Matsuoka Lab.
New Industry Creation Hatchery Center
Takashi Matsuoka
Emeritus Professor of Tohoku University

Matsuoka Profile

Mastuoka Photo

Education

D.E. (Electronic Engineering)
1988 - Hokkaido University (Sapporo, Japan)
M.E. (Electronic Engineering)
1978 - Hokkaido University (Sapporo, Japan)
B.E. (Electronic Engineering)
1976 - Hokkaido University (Sapporo, Japan)

Job History

2019. 4 - Present
Emeritus Professor, Tohoku University (Sendai, Japan)
Specially Appointed Professor, New Industry Creation Hatchery Center, Tohoku University (Sendai, Japan)
2005. 2 - 2019. 3
Professor, the division of physics of electronic materials, Institute for Materials Research, Tohoku University (Sendai, Japan)
1997 - 2005. 1
NTT Basic Research Laboratories, Senior Research Engineer, Supervisor (Kanagawa Pref., Japan)
1980 - 1997
NTT Photonics Laboratories, Senior Research Engineer, Supervisor (Kanagawa Pref., Japan)
1978 - 1980
NTT Integrated Circuit Laboratories, Research Engineer (Tokyo, Japan)

Visiting Positions

  • Anna University (Chennai, India), Visiting Professor (2009. 9 - Present)
  • Hokkaido University (Sapporo, Japan), Advisor of Spin-Measurement Research in Core Research for Evolutional Science and Technology in the Japan Science and Technology Corporation (CREST) (1996-2001)
  • Hokkaido University (Sapporo, Japan), Lecturer (1989-1997)

Membership

  • Life Senior of Electrical and Electronics Engineers (IEEE)
  • Materials Research Society (MRS)
  • Society of Photo-Optical Instrumentation Engineers (SPIE)
  • Fellow of the Japan Society of Applied Physics (JSAP)
  • Institute of Electronics, Information and Communication Engineers of Japan (IEICE)
  • Japanese Association for Crystal Growth (JACG)

Awards

  1. ECOC Prize 1984 (the best paper of 10th European Conference on Optical Communication), Stuttgart Germany in 1984.
  2. President Award of Nippon Telegraph and Telephone (NTT) Corporation in 1988.
  3. Best Paper Award by Director of Basic Research Laboratories in Nippon Telegraph and Telephone (NTT) Corporation in 2003.
  4. Fellow Award of The Japan Society of Applied Physics (JSAP)in 2014, APEX/JJAP Editorial Contribution Award of JSAP in 2014.
  5. Achievement Award of The Japanese Association for Crystal Growth (JACG) in 2016.
  6. Award for Science and Technology of "The Commendation for Science and Technology by the Minister of Education, Culture, Sports, Science and Technology" in 2017.
  7. Electronics Society Award of The Institute of Electronics, Information and Communication Engineers (IEICE) in 2017.
  8. 67th Kahoku Cultural Award in 2018.
  9. Compound Semiconductor Electronics Achievement Award of JSAP in 2018.

Research Interests

  • Ⅲ–Nitrides (Metalorganic Vapor Phase Epitaxy (MOVPE), Mechanism of Crystal Growth, Miscibility of Materials, Optical Devices (LEDs, Lasers, Detectors), Electronic Devices)
  • Ⅱ–Ⅵ Compounds (Molecular Beam Epitaxy (MBE), Optical Devices)
  • Traditional Ⅲ–Ⅴ Compunds (In, Ga, Al, As, P) (Liquid Phase Epitaxy, MOVPE, MBE, Optical Devices)
  • Optical Device Physics (LEDs, Lasers, Detectors, Modulators, Amplifiers, Second Harmonic Generators)
  • Switching Device Physics (FETs, Bipolar Transistors)
  • Optical Communication Systems

Research Track Record

1978 — 1980 Si-Related

Research on fabrication of Si- MOSFETs on sapphire substrate (SOS), and multi-layer wiring in IC.
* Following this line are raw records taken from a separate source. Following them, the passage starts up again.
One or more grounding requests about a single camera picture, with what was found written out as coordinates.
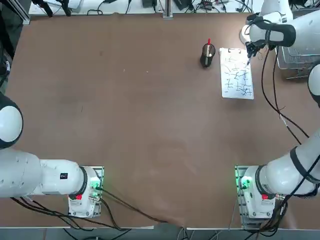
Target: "cable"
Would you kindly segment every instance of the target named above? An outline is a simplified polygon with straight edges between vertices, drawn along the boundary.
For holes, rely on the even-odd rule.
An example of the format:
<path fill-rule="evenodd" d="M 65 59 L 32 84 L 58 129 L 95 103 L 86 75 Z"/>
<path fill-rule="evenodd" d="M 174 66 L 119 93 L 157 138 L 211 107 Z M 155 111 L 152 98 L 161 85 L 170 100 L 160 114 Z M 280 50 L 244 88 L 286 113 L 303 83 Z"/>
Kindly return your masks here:
<path fill-rule="evenodd" d="M 186 9 L 185 12 L 184 12 L 185 14 L 188 12 L 188 10 L 191 10 L 191 11 L 192 11 L 192 10 L 195 9 L 195 8 L 194 8 L 194 5 L 193 5 L 194 2 L 195 2 L 195 0 L 193 0 L 193 1 L 191 2 L 191 4 L 188 5 L 187 9 Z"/>
<path fill-rule="evenodd" d="M 182 227 L 182 228 L 180 229 L 180 231 L 179 231 L 179 233 L 178 233 L 178 236 L 176 237 L 176 240 L 179 240 L 179 236 L 180 236 L 182 230 L 184 230 L 184 227 Z"/>
<path fill-rule="evenodd" d="M 224 10 L 225 13 L 227 13 L 227 8 L 226 8 L 226 5 L 224 3 L 224 0 L 221 0 L 221 3 L 222 3 L 222 9 Z"/>
<path fill-rule="evenodd" d="M 110 240 L 116 240 L 120 237 L 122 237 L 123 235 L 127 234 L 128 232 L 130 232 L 132 229 L 128 229 L 126 230 L 125 232 L 119 234 L 118 236 L 115 236 L 114 238 L 111 238 Z M 98 238 L 98 240 L 104 240 L 103 238 L 101 237 L 96 237 L 96 236 L 89 236 L 89 237 L 86 237 L 84 238 L 83 240 L 96 240 Z"/>
<path fill-rule="evenodd" d="M 230 231 L 231 229 L 231 226 L 232 226 L 232 222 L 234 221 L 234 217 L 235 217 L 235 211 L 236 211 L 236 207 L 237 207 L 237 202 L 238 202 L 238 195 L 240 193 L 240 186 L 239 186 L 239 189 L 236 193 L 236 198 L 235 198 L 235 202 L 234 202 L 234 205 L 233 205 L 233 211 L 232 211 L 232 216 L 231 216 L 231 221 L 230 221 L 230 224 L 229 224 L 229 227 L 228 227 L 228 232 Z"/>
<path fill-rule="evenodd" d="M 165 9 L 164 9 L 164 7 L 162 6 L 161 0 L 159 0 L 159 3 L 160 3 L 160 6 L 161 6 L 161 9 L 162 9 L 162 12 L 165 12 Z"/>
<path fill-rule="evenodd" d="M 292 123 L 294 126 L 296 126 L 307 138 L 309 138 L 309 135 L 298 125 L 296 124 L 294 121 L 292 121 L 289 117 L 287 117 L 286 115 L 284 115 L 282 112 L 278 111 L 274 105 L 269 101 L 266 92 L 265 92 L 265 88 L 264 88 L 264 71 L 265 71 L 265 66 L 266 66 L 266 62 L 267 62 L 267 58 L 268 55 L 270 53 L 270 47 L 268 48 L 268 51 L 265 55 L 265 59 L 263 62 L 263 66 L 262 66 L 262 74 L 261 74 L 261 88 L 262 88 L 262 94 L 265 98 L 265 100 L 267 101 L 267 103 L 270 105 L 270 107 L 272 107 L 272 109 L 274 111 L 276 111 L 279 115 L 281 115 L 282 117 L 284 117 L 286 120 L 288 120 L 290 123 Z"/>
<path fill-rule="evenodd" d="M 72 234 L 70 232 L 68 232 L 65 228 L 62 228 L 63 231 L 66 232 L 66 234 L 68 234 L 71 238 L 73 238 L 74 240 L 79 240 L 78 238 L 76 238 L 75 236 L 72 236 Z"/>
<path fill-rule="evenodd" d="M 116 239 L 118 239 L 118 238 L 122 237 L 123 235 L 125 235 L 126 233 L 130 232 L 131 230 L 132 230 L 132 229 L 129 229 L 129 230 L 127 230 L 127 231 L 125 231 L 125 232 L 123 232 L 123 233 L 119 234 L 118 236 L 116 236 L 116 237 L 114 237 L 114 238 L 111 238 L 110 240 L 116 240 Z"/>
<path fill-rule="evenodd" d="M 53 214 L 63 215 L 63 213 L 61 213 L 61 212 L 59 212 L 59 211 L 52 211 L 52 210 L 46 208 L 45 206 L 41 205 L 41 204 L 38 203 L 37 201 L 32 200 L 32 202 L 34 202 L 35 204 L 37 204 L 37 205 L 40 206 L 41 208 L 40 208 L 40 207 L 37 207 L 37 206 L 34 206 L 34 205 L 30 204 L 30 203 L 28 203 L 23 197 L 20 197 L 20 199 L 24 202 L 24 204 L 26 204 L 27 206 L 29 206 L 29 207 L 31 207 L 31 208 L 38 209 L 38 210 L 45 210 L 45 211 L 50 212 L 50 213 L 53 213 Z M 70 226 L 71 228 L 73 228 L 73 229 L 83 230 L 83 231 L 85 231 L 85 232 L 91 232 L 91 231 L 94 230 L 94 229 L 84 229 L 84 228 L 82 228 L 81 226 L 79 226 L 79 224 L 78 224 L 75 220 L 69 218 L 69 216 L 66 217 L 66 218 L 69 219 L 71 222 L 73 222 L 77 227 L 75 227 L 75 226 L 73 226 L 72 224 L 70 224 L 69 222 L 67 222 L 67 221 L 66 221 L 65 219 L 63 219 L 63 217 L 61 217 L 61 216 L 56 216 L 56 217 L 58 217 L 59 219 L 61 219 L 62 221 L 64 221 L 67 225 L 69 225 L 69 226 Z"/>
<path fill-rule="evenodd" d="M 245 12 L 246 9 L 248 10 L 248 12 L 250 12 L 249 8 L 247 8 L 247 7 L 243 8 L 243 12 Z"/>
<path fill-rule="evenodd" d="M 113 223 L 113 225 L 115 226 L 116 229 L 118 229 L 119 231 L 125 231 L 125 229 L 122 229 L 120 228 L 115 219 L 114 219 L 114 216 L 112 215 L 112 212 L 111 212 L 111 209 L 109 207 L 109 205 L 107 204 L 107 202 L 105 200 L 103 200 L 102 198 L 100 198 L 100 201 L 103 203 L 103 205 L 106 207 L 106 209 L 108 210 L 109 212 L 109 215 L 110 215 L 110 218 L 111 218 L 111 222 Z"/>
<path fill-rule="evenodd" d="M 222 230 L 220 230 L 220 231 L 216 231 L 211 237 L 209 237 L 209 239 L 208 240 L 212 240 L 212 239 L 214 239 L 215 237 L 218 237 L 218 235 L 220 234 L 222 232 Z"/>
<path fill-rule="evenodd" d="M 191 236 L 190 236 L 190 239 L 189 239 L 189 240 L 192 240 L 192 237 L 194 236 L 194 234 L 195 234 L 195 230 L 193 230 L 193 231 L 192 231 L 192 233 L 191 233 Z"/>
<path fill-rule="evenodd" d="M 251 233 L 249 236 L 247 236 L 244 240 L 248 240 L 249 238 L 251 238 L 252 235 L 254 235 L 255 232 Z"/>
<path fill-rule="evenodd" d="M 116 200 L 118 200 L 119 202 L 121 202 L 122 204 L 124 204 L 126 207 L 128 207 L 128 208 L 130 208 L 130 209 L 132 209 L 132 210 L 134 210 L 134 211 L 136 211 L 136 212 L 138 212 L 138 213 L 140 213 L 141 215 L 147 217 L 147 218 L 150 219 L 150 220 L 153 220 L 153 221 L 156 221 L 156 222 L 159 222 L 159 223 L 167 223 L 167 221 L 164 221 L 164 220 L 161 220 L 161 219 L 152 217 L 152 216 L 144 213 L 144 212 L 141 211 L 140 209 L 138 209 L 138 208 L 136 208 L 136 207 L 134 207 L 134 206 L 126 203 L 125 201 L 121 200 L 119 197 L 115 196 L 115 195 L 112 194 L 111 192 L 109 192 L 109 191 L 107 191 L 107 190 L 105 190 L 105 189 L 103 189 L 103 188 L 101 188 L 101 187 L 96 187 L 95 189 L 96 189 L 96 190 L 99 190 L 99 191 L 103 191 L 104 193 L 110 195 L 110 196 L 113 197 L 114 199 L 116 199 Z"/>
<path fill-rule="evenodd" d="M 207 9 L 206 9 L 206 6 L 203 4 L 203 2 L 201 1 L 200 3 L 198 3 L 197 5 L 196 5 L 196 8 L 195 8 L 195 10 L 194 10 L 194 14 L 196 14 L 197 13 L 197 10 L 198 10 L 198 8 L 200 7 L 200 5 L 203 5 L 204 6 L 204 10 L 206 11 L 206 13 L 208 13 L 208 11 L 207 11 Z"/>
<path fill-rule="evenodd" d="M 98 6 L 98 8 L 97 8 L 97 9 L 89 9 L 89 10 L 86 12 L 86 15 L 88 16 L 90 12 L 96 12 L 98 15 L 103 15 L 103 14 L 104 14 L 104 12 L 103 12 L 103 11 L 101 11 L 99 8 L 100 8 L 100 7 L 101 7 L 101 5 L 102 5 L 102 4 L 104 4 L 104 3 L 106 3 L 106 1 L 105 1 L 105 0 L 104 0 L 104 1 L 102 1 L 102 2 L 99 4 L 99 6 Z"/>
<path fill-rule="evenodd" d="M 4 46 L 0 41 L 0 66 L 2 66 L 2 64 L 4 63 L 4 56 L 5 56 Z"/>
<path fill-rule="evenodd" d="M 247 4 L 245 4 L 244 2 L 239 1 L 239 0 L 234 0 L 234 1 L 236 1 L 236 2 L 238 2 L 238 3 L 240 3 L 240 4 L 243 4 L 246 8 L 249 9 L 249 11 L 250 11 L 251 13 L 253 13 L 253 12 L 252 12 L 252 9 L 251 9 Z"/>
<path fill-rule="evenodd" d="M 280 112 L 280 109 L 278 106 L 278 101 L 277 101 L 276 81 L 275 81 L 275 72 L 276 72 L 276 64 L 277 64 L 278 54 L 279 54 L 279 46 L 277 46 L 275 60 L 274 60 L 274 64 L 273 64 L 272 85 L 273 85 L 273 96 L 274 96 L 275 107 L 276 107 L 277 112 L 279 113 L 279 117 L 281 117 L 281 112 Z M 288 129 L 288 131 L 291 133 L 291 135 L 294 137 L 294 139 L 301 145 L 301 142 L 299 141 L 298 137 L 290 129 L 290 127 L 287 125 L 286 121 L 283 118 L 282 118 L 282 120 L 285 124 L 285 127 Z"/>
<path fill-rule="evenodd" d="M 80 220 L 83 220 L 83 221 L 86 221 L 86 222 L 89 222 L 89 223 L 98 224 L 98 225 L 105 226 L 105 227 L 108 227 L 108 228 L 116 229 L 114 226 L 111 226 L 111 225 L 108 225 L 108 224 L 105 224 L 105 223 L 102 223 L 102 222 L 94 221 L 94 220 L 91 220 L 91 219 L 88 219 L 88 218 L 83 218 L 83 217 L 78 217 L 78 216 L 73 216 L 73 215 L 66 215 L 66 214 L 59 214 L 57 211 L 52 211 L 53 213 L 51 213 L 51 212 L 48 212 L 48 211 L 45 211 L 45 210 L 38 210 L 38 209 L 30 207 L 30 206 L 28 206 L 26 204 L 23 204 L 22 202 L 20 202 L 19 200 L 17 200 L 14 197 L 11 197 L 11 199 L 13 201 L 15 201 L 17 204 L 19 204 L 20 206 L 22 206 L 22 207 L 24 207 L 26 209 L 29 209 L 31 211 L 37 212 L 37 213 L 45 214 L 45 215 L 48 215 L 48 216 L 55 216 L 55 217 L 59 216 L 59 217 L 63 217 L 63 218 L 80 219 Z"/>
<path fill-rule="evenodd" d="M 59 7 L 59 9 L 57 10 L 57 11 L 55 11 L 55 13 L 54 14 L 52 14 L 52 15 L 55 15 L 57 12 L 59 12 L 59 10 L 61 9 L 61 7 L 62 7 L 62 5 Z"/>
<path fill-rule="evenodd" d="M 213 9 L 215 9 L 215 10 L 217 10 L 217 11 L 218 11 L 218 13 L 220 13 L 219 9 L 218 9 L 218 8 L 216 8 L 215 6 L 213 6 L 213 5 L 212 5 L 212 8 L 213 8 Z"/>
<path fill-rule="evenodd" d="M 128 13 L 129 6 L 130 6 L 131 1 L 132 1 L 132 0 L 128 0 L 128 7 L 126 8 L 125 14 L 127 14 L 127 13 Z"/>

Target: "black cup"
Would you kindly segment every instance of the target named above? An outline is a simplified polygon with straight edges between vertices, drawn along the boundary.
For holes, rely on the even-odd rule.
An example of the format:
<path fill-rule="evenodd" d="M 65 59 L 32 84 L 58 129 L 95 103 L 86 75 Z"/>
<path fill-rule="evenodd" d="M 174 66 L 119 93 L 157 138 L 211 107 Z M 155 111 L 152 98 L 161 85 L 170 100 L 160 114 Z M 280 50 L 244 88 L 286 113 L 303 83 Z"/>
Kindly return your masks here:
<path fill-rule="evenodd" d="M 207 68 L 211 65 L 212 59 L 214 58 L 214 55 L 216 53 L 216 48 L 212 44 L 209 45 L 209 56 L 207 56 L 207 48 L 208 43 L 203 45 L 202 47 L 202 54 L 200 57 L 200 63 L 202 67 Z"/>

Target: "tabletop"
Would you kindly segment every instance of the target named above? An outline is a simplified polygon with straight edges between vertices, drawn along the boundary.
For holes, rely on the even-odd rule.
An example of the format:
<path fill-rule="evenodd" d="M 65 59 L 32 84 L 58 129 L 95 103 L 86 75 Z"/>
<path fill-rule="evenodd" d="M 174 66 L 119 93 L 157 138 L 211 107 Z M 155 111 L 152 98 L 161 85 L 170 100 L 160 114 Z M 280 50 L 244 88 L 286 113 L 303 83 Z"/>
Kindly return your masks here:
<path fill-rule="evenodd" d="M 247 14 L 155 14 L 37 18 L 21 32 L 7 95 L 23 112 L 15 149 L 41 159 L 104 166 L 104 186 L 158 219 L 228 228 L 235 165 L 261 165 L 296 145 L 261 91 L 263 60 L 251 63 L 254 100 L 222 98 L 219 54 L 200 66 L 208 38 L 242 48 Z M 272 97 L 270 54 L 265 90 Z M 304 81 L 275 73 L 283 112 L 312 134 L 320 111 Z M 65 196 L 39 196 L 66 212 Z M 156 224 L 107 199 L 123 227 Z M 65 226 L 0 199 L 0 226 Z M 319 229 L 319 198 L 292 198 L 282 228 Z M 110 223 L 107 211 L 97 221 Z M 240 228 L 236 208 L 231 228 Z"/>

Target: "white paper with drawing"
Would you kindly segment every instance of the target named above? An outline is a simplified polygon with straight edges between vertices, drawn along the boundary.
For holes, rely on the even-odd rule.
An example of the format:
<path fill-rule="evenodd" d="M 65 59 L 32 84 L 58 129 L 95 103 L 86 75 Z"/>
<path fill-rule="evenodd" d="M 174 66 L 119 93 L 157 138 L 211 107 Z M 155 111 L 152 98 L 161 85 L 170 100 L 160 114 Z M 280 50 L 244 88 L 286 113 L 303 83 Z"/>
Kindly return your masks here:
<path fill-rule="evenodd" d="M 251 66 L 247 51 L 220 48 L 221 90 L 223 98 L 254 99 Z"/>

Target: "robotic arm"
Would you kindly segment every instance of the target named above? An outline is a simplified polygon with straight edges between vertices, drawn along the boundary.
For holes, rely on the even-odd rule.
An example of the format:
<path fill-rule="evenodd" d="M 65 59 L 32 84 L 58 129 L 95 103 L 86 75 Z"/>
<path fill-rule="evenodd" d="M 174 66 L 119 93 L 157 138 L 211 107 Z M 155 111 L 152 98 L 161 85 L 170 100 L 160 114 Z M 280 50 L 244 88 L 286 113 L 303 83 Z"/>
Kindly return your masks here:
<path fill-rule="evenodd" d="M 79 166 L 64 159 L 39 159 L 11 147 L 23 131 L 19 107 L 0 93 L 0 198 L 68 195 L 69 214 L 100 215 L 103 168 Z"/>
<path fill-rule="evenodd" d="M 247 17 L 251 42 L 248 58 L 266 44 L 316 51 L 320 49 L 320 10 L 293 19 L 288 0 L 265 0 L 260 13 Z"/>
<path fill-rule="evenodd" d="M 247 18 L 251 39 L 246 43 L 248 58 L 254 57 L 265 45 L 319 50 L 319 14 L 320 10 L 317 10 L 293 20 L 288 0 L 265 0 L 261 13 Z M 308 76 L 309 92 L 320 107 L 319 76 L 320 61 L 314 64 Z M 317 191 L 320 163 L 307 173 L 317 158 L 320 158 L 320 129 L 305 143 L 267 165 L 248 167 L 240 183 L 247 202 L 248 217 L 270 218 L 275 208 L 276 194 L 291 194 L 304 176 L 305 181 L 295 194 L 307 195 Z"/>
1980 — 1987 Distributed feedback (DFB) laser for optical communications systems

  • It is worthy of special mention that he succeeded in the first continuous operation (CW) operation of 1.55-µ:m-wavelength-region InGaAsP DFB lasers in the world in 1981.
  • He supplied many DFB lasers for transmission experiments to the researchers in system fields and DFB lasers were confirmed to be effective for high-performance communications systems.
  • He transferred the fabrication techniques to a couple of device makers.

This DFB lasers have been widely used for high-bit rate and long-haul optical communication systems all over the world. The DFB laser has made the bit rate 25000 times higher and the transmission distance one-order magnitude higher, in comparison with the traditional Fabry-Perrot laser. Recently, the transmission capacity per fiber has been reached to 10Tb/s. It is not too much to say that this DFB laser has supported the present advanced information society. He won 10th ECOC (European Conference on Optical Communication in 1984) award, which was the best paper award.

1987 — 1991. 10 / 1994. 3 — Present
Wide-gap semiconductors from materials to their device applications InGaAlN-Related Wide-Gap Semiconductor

  • Proposal of the InGaAlN system for brilliant light-emitting devices in 1986
  • First growth of single crystalline InGaN film in 1988
  • First photoluminescence of blue light from InGaN in 1992
  • First growth of single crystalline InN film and correction of its band-gap energy from about 2 eV to 0.8 eV in 2002
  • Epitaxial growth of nitride semiconductors under control of crystalline polarity in 2006
  • Red to blue color emission of nitrogen-polar InGaN light-emitting diodes grown by metalorganic vapor phase epitaxy (MOVPE) in 2015
  • Fabrication of free-standing GaN wafer on ScAlMgO4 (SCAM) substrate with halide vapor phase epitaxy (HVPE) and its self-separation in 2017
  • Three-Dimensional observation of threading dislocations in GaN crystals by two-photonexcitation photoluminescence in 2018
  • Fabrication of inverted HEMT (high electron mobility transistor) in 2018.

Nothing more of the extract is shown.